WEMYTEWA: It's a very uncomfortable feeling when we can't openly express our philosophies, our ideas and our activities. But again, we're trying to be, I guess, accommodating to a certain extent. Personally, I would say that we're going to play the game, and that eventually it's going to be a win-win situation.

KRAKER: So far, the Zuni have played the game well. John Antonio says they have gone above and beyond what’s required in caring for a threatened species. They have plans to expand the main aviary, and have two mini aviaries under construction. The new, smaller facilities are being built right in the communities. Religious societies will care for the birds, just as they did hundreds of years ago.
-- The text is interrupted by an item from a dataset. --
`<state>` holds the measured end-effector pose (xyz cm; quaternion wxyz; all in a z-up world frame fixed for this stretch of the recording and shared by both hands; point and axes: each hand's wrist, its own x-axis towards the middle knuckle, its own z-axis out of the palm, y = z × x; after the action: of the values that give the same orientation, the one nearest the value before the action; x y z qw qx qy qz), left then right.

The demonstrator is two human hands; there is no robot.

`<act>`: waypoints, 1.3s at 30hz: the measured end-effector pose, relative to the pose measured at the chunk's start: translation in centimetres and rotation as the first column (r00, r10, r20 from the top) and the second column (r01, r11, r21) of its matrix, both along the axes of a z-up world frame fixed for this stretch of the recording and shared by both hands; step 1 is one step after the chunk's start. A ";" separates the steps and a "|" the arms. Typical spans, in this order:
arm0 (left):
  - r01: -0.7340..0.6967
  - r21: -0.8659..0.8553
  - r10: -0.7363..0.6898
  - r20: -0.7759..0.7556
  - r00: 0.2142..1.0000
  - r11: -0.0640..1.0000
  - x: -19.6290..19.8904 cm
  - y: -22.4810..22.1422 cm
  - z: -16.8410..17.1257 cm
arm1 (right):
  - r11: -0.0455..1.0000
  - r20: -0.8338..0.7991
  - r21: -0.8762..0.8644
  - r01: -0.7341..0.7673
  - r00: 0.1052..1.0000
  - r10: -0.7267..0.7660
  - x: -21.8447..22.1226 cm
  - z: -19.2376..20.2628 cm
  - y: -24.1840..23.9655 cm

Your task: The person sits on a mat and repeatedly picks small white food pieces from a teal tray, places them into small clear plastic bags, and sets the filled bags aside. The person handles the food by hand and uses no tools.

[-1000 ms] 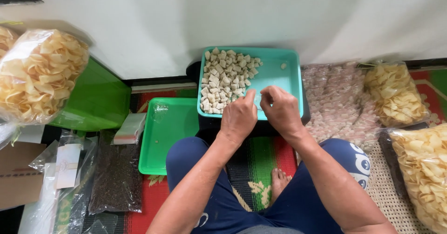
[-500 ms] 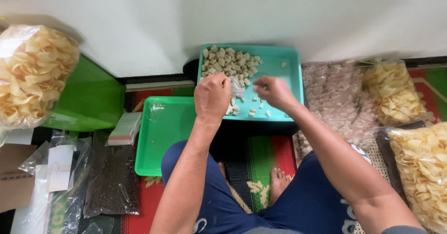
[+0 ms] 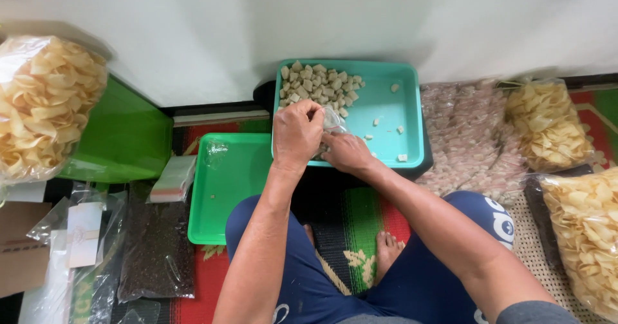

For Living on Earth, I’m Daniel Kraker, on the Zuni reservation.

CURWOOD: And you’re living to NPR’s Living on Earth.

ANNOUNCER: Funding for Living on Earth comes from the World Media Foundation. Major contributors include the Ford Foundation, for reporting on U.S. Environment and Development Issue and the William and Flora Hewlett foundation, for coverage of western issues.

Support also comes from NPR member stations and Bob Williams and Meg Caldwell, honoring NPR’s coverage of environmental and natural resource issues, and in support of the NPR President's Council, and Paul and Marcia Ginsburg in support of excellence in public radio.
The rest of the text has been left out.